Film ini banyak menampilkan dialog keseharian yang mengkritik hal-hal normatif di sekitar mereka. Mulai dari pandangan tentang agama, pernikahan, hingga dalam hal membangun hubungan sosial.
Ambar mengkritik keputusan kakaknya yang menyetujui pernikahan. Baginya, keputusan kakaknya itu justru mengonfirmasi betapa ia tidak punya hak pilih. Tapi bagi Yusuf, keputusan Adin (kakak Ambar) untuk menikah itu karena usianya 27.
“Pas lo umur 27, lo akan mengambil sebuah keputusan penting yang akan mengubah hidup lo”, kalimat ini diulang hingga tiga kali oleh Yusuf. Menurutnya, usia 27 adalah waktu dimana pintu-pintu dibuka atau ditutup oleh tuhan. Selain usia 27, waktu penting menurut Yusuf adalah usia 29 tahun. Tepat di usia 29, posisi bumi dengan planet Saturnus kembali ke posisi awal saat kita baru lahir. Planet Saturnus inilah yang mempengaruhi alam bawah sadar, naluri alamiah manusia pun keluar semua.
Yusuf menggunakan konsep astrologi dalam memaknai kehidupan. Alih-alih melihat astrologi hanya sebatas zodiak, ia memilih untuk memaknainya menjadi sesuatu yang lebih kompleks. Persis dalam kalkulasi astronomi, Saturnus membutuhkan waktu kurang lebih 29,5 tahun untuk kembali ke posisi awal ketika kita dilahirkan (Saturn return). Periode inilah yang direlasikan dengan keadaan untuk menerima, menemukan diri, keberanian untuk memutuskan, dll.
Akhir yang Canggung
Dialog ringan dikemas lebih lama dalam rentang waktu tiga hari perjalanan. Selama tiga hari inilah, Yusuf dan Ambar mendapati banyak situasi untuk merenungi kehidupan hingga mencukupkan amunisi untuk mengambil keputusan penting bagi kehidupan mereka kedepannya.
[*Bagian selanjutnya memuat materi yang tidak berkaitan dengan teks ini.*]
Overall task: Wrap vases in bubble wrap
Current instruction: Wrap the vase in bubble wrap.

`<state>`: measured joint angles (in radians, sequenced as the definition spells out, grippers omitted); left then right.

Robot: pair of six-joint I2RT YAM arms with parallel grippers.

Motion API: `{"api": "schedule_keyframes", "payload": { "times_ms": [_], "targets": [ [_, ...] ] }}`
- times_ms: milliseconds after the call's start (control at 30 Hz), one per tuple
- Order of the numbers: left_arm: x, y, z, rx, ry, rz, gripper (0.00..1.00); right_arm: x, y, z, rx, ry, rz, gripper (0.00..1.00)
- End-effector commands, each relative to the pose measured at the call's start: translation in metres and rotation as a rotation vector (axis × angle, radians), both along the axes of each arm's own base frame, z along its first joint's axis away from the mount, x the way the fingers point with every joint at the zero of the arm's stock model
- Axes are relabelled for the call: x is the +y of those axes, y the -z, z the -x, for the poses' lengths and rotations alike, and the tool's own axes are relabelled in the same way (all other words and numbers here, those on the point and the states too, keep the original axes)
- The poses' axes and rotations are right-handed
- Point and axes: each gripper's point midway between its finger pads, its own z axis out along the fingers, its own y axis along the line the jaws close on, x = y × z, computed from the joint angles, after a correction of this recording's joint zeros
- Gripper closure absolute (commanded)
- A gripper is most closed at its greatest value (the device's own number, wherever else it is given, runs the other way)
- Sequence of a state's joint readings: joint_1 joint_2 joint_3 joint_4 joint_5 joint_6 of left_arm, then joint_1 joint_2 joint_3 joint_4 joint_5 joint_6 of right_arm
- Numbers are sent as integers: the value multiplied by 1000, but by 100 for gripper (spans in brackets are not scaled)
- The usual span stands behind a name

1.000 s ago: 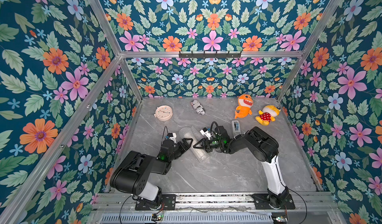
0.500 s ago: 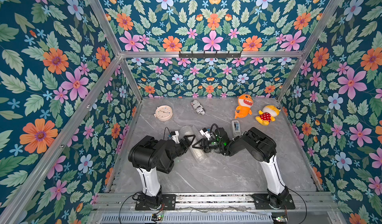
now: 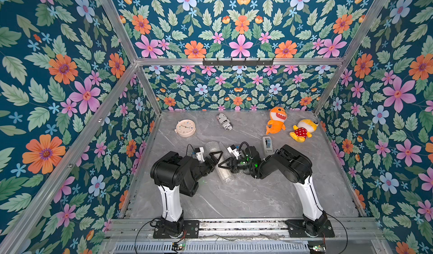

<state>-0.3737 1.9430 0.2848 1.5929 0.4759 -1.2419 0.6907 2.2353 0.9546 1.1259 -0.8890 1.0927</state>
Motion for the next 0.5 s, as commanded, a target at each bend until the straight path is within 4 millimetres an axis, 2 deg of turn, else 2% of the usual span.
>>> {"api": "schedule_keyframes", "payload": {
  "times_ms": [0, 233, 467],
  "targets": [
    [-5, 5, 6, 12, 35, 1, 2, 4, -9, 2, -8, -25, -31, 59],
    [-6, 2, 3, -2, 34, 5, 19, 5, -9, 6, -4, -47, -31, 59],
    [-3, 11, 2, 31, 19, -67, 40, 1, -5, 10, -2, -53, -4, 59]
  ]
}}
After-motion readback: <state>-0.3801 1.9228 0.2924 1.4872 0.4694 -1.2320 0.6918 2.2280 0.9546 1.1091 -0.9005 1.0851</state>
Film ini diakhiri dengan adegan dimana Ambar dan Yusuf bertemu di sebuah pesta, tapi menampilkan ekspresi dan dialog yang sangat canggung. Pada cerita yang terbangun dari awal sampai saat Ambar akhirnya keluar negeri, scene terakhir di pesta itu terkesan berlebih. Meski memang, keduanya juga kerap kali menampilkan ekspresi kekaguman satu sama lain. Namun tetap saja, perjalanan cerita mereka terlalu sederhana untuk mendapat ending dengan ekspresi dan dialog secanggung itu.
Konon, film ini cukup mendapat banyak sensor dari Lembaga Sensor Film (LSF). Kemungkinan besar, scene yang justru menguatkan adegan penutupnya justru ada di scene yang dipotong. Namun bagaimanapun, Nicholas Saputra dan Adinia Wirasti berhasil membangun chemistry antara Yusuf dan Ambar. Sangat patut diapresiasi.